Mean longevity of new/extinct species with possible eukaryotes (Myr): The mean longevity of only the species that originated/became extinct at the respective temporal level.
Mean longevity of total species without possible eukaryotes (Myr): The mean longevity of species with uncontested eukaryotic affinities in our dataset.
Mean longevity of new/extinct species without possible eukaryotes (Myr): The mean longevity of only the species with uncontested eukaryotic affinities that originated/became extinct at the respective temporal level.
origination/extinction rate per 0.5/1/2/4/10 Myr: The number of originations/extinctions (i.e., the number of new/extinct species) in each 0.5/1/2/4/10-million-year time bin.
test_#_trial number: 1M/1.2M/1.5 M: independent CONOP runs with the number of trials set at 1 million, 1.2 million, or 1.5 million, respectively.
sample size: Total number of species FAD, LAD, and range-through occurrences in rarefaction analyses.
rarefied richness: Species richness resulting from rarefaction analysis at a given resampling size.
standardized richness: Species diversity estimated by the per-section diversity multiplied by the ratio between average total diversity and average per-section diversity in a 10-myr sliding window.
total species richness: Species diversity of the full dataset at the respective temporal level.
number of supporting sections: The number of sections ranging through the respective temporal level.
culled dataset without sp.: The dataset excluding taxa with ambiguous species assignments (i.e., open nomenclatures such as Genus sp.).
independent CONOP run with culled dataset: An independent CONOP analysis using the culled dataset with ambiguous species assignments removed.
total species diversity of possible eukaryotes: The frequency of species tagged as possible eukaryotes at each temporal level.
total species diversity of likely eukaryotes: The frequency of species tagged as likely eukaryotes at each temporal level.
diversity excluding taxa with stratigraphic range <0.1 Myr: Species diversity after removing taxa with stratigraphic ranges less than 0.1 million years in order to alleviate the Lagerstӓtte effect.
normalized diversity: Species richness values that are linearly normalized to the maximum (set to be 1.0).
coverage area (km^2): Area coverage of siliciclastic rocks from Macro.strat.org.
normalized coverage area: Area coverage values that are linearly normalized to the maximum (set to be 1.0).
diversity_integer: Species diversity at each integer million years (e.g., 600 Ma and 599 Ma).
normalized diversity_integer: Normalized species diversity at each integer million years.
coverage_integer (km^2): Area coverage of siliciclastic rocks at each integer million years.
normalized coverage_integer: Normalized coverage area at each integer million years.
id: The event id in CONOP analysis.
age (Ma): Reported radiometric age.
uncertainty (Ma): The uncertainty of radiometric ages in million years ago (Ma).
n/a: not applicable (e.g., proportional origination or extinction rates are not applicable when standing diversity is zero).

Data S3: This is a zip file that contains all R codes and a package of ready-to-run CONOP files.
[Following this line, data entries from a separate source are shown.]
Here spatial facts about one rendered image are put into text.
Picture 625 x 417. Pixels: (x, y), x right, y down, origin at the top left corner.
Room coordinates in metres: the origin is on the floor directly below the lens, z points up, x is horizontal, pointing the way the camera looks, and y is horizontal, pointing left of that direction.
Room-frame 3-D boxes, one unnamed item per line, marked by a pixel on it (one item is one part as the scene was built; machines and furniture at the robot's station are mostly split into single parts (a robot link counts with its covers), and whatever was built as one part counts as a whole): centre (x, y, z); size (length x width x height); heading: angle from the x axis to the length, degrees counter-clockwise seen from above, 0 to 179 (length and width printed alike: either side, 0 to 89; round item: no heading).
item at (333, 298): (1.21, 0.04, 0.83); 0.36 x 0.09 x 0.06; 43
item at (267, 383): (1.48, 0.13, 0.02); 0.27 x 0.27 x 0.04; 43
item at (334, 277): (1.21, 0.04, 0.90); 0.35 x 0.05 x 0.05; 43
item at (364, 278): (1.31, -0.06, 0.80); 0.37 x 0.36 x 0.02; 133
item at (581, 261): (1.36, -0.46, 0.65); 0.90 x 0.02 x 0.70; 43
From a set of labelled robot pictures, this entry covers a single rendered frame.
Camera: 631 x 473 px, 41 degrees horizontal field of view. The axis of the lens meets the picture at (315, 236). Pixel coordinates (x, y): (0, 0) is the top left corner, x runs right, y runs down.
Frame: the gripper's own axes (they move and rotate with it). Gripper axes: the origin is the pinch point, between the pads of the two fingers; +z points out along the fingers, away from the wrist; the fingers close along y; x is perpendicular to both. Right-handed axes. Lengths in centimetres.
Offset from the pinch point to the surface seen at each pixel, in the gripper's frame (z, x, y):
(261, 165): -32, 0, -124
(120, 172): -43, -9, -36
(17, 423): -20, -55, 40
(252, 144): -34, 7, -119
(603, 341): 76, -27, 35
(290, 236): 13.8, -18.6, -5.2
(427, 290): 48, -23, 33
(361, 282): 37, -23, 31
All data files in the present folder can be opened using regular text editors, such as Notepad in Windows environment and TextEdit in MacOS. These data files have been formatted by the program "CONMAN" and are ready to run with CONOP.Para in Windows environment (but not run in MacOS). If you would like to play with CONOP.Para, make sure all the files and the program CONOP.Para are stored in the same folder, then double click the program CONOP.Para V2.1.10-Exclude-Serial-ZeroMean-0601. Remember to adjust the parameter setting in conop9.cfg, which sets up the environment for CONOP computations.

Sharing/Access information

N/A

Code/Software

Data S3 also contains the R code used in this study.